In measuring financial performance, the Committee has established a
"compensation year" commencing on October 1 and ending on September 30.
Utilizing a "compensation year", rather than the Company's fiscal year which
coincides with the calendar year, permits the Committee to evaluate results for
an entire 12-month period in sufficient time to make final compensation
decisions in December of each calendar year. Compensation year results often
differ substantially from the results for the calendar year. For example,
Salomon Inc earned $132 million in the compensation year ended September 30,
1995, while it earned $457 million for the calendar year 1995 and $847 million
in the 1996 compensation year, while earning $907 million for the 1996 calendar
year.
11
<PAGE> 15
In determining compensation for Mr. Denham and the other executive officers
(except for Mr. Maughan) in December 1996, the Committee adhered to the approach
of linking the interests of management with those of the owners by causing the
individual manager's compensation to depend significantly upon his performance
in relation to the performance (including financial and other results), over
time, of the business unit or function for which he is responsible. Weight was
also given to the overall results in the compensation year of Salomon Inc and
Salomon Brothers Inc. Except in the case of Mr. Denham, salaries were low in
comparison to total compensation so that the bulk of compensation was awarded on
a performance basis as a year-end bonus. This approach, which is in accordance
with industry practice, has the effect of limiting compensation to reflect poor
business performance and increasing compensation to recognize significant
results. After the Committee determined the total compensation for each
executive officer, a portion of such total compensation was awarded in Company
stock, (other than Mr. Haseltine) generally payable in three years, and subject
to certain forfeiture provisions, under the Company's Equity Partnership Plan
for Key Employees (which generally applies to highly compensated employees,
including Executive Officers).

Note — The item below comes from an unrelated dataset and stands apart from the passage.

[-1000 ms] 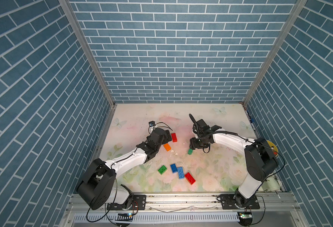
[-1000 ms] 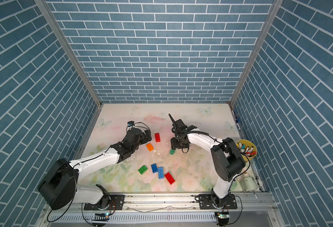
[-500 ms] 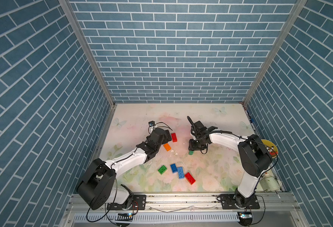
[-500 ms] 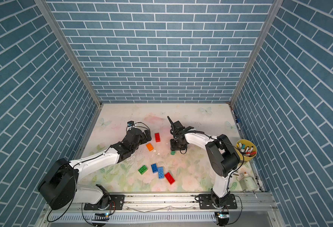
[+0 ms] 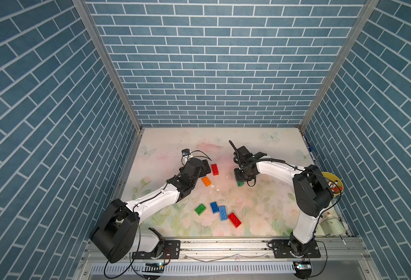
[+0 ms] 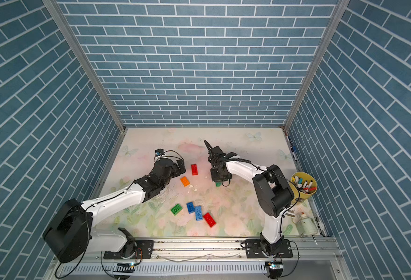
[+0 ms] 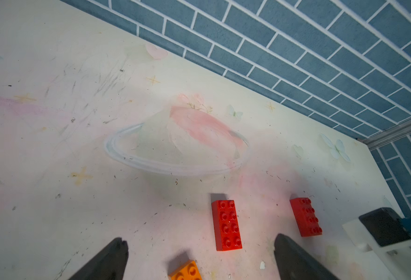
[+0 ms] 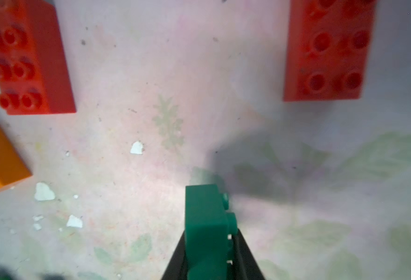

The market value of the restricted stock awarded
to each of the Executive Officers in 1996 is set forth in the Summary
Compensation Table in the Company's 1997 Proxy Statement. Dividends paid on the
restricted stock are reinvested for all Plan participants, including Executive
Officers, pursuant to the terms of the Plan.
In setting the 1996 compensation of Robert E. Denham, the Company's
Chairman and Chief Executive Officer, the Committee took into account the
Board's evaluation of Mr. Denham's performance in relation to the following
factors (in order of importance):
- Management of the Board of Directors process by insuring that the Board
timely received the appropriate level of information to discharge its
decision-making responsibilities;
- Supervision of the senior officers of Salomon Inc and its major
subsidiaries;
- Supervision of the management of the Company's market and credit risks to
insure that various business units were following appropriate risk/reward
criteria;
- Management of the allocation of the Company's capital to the various
business segments, as well as the Company's overall level of capital.
In addition to these criteria, the Committee also considered the Board's
evaluation of Mr. Denham's performance in communicating with creditors and
shareholders, maintaining a positive control environment, his role in dealing
with special situations and otherwise building shareholder value.
The Committee concluded that, based on their subjective judgment, Mr.
Denham had performed well with respect to each of these factors and noted the
significant increase in earnings in 1996. Taking into account these results, the
Committee determined that Mr. Denham's total compensation in 1996 would be
$2,500,000, an increase of 250% over his 1995 and 1994 compensation.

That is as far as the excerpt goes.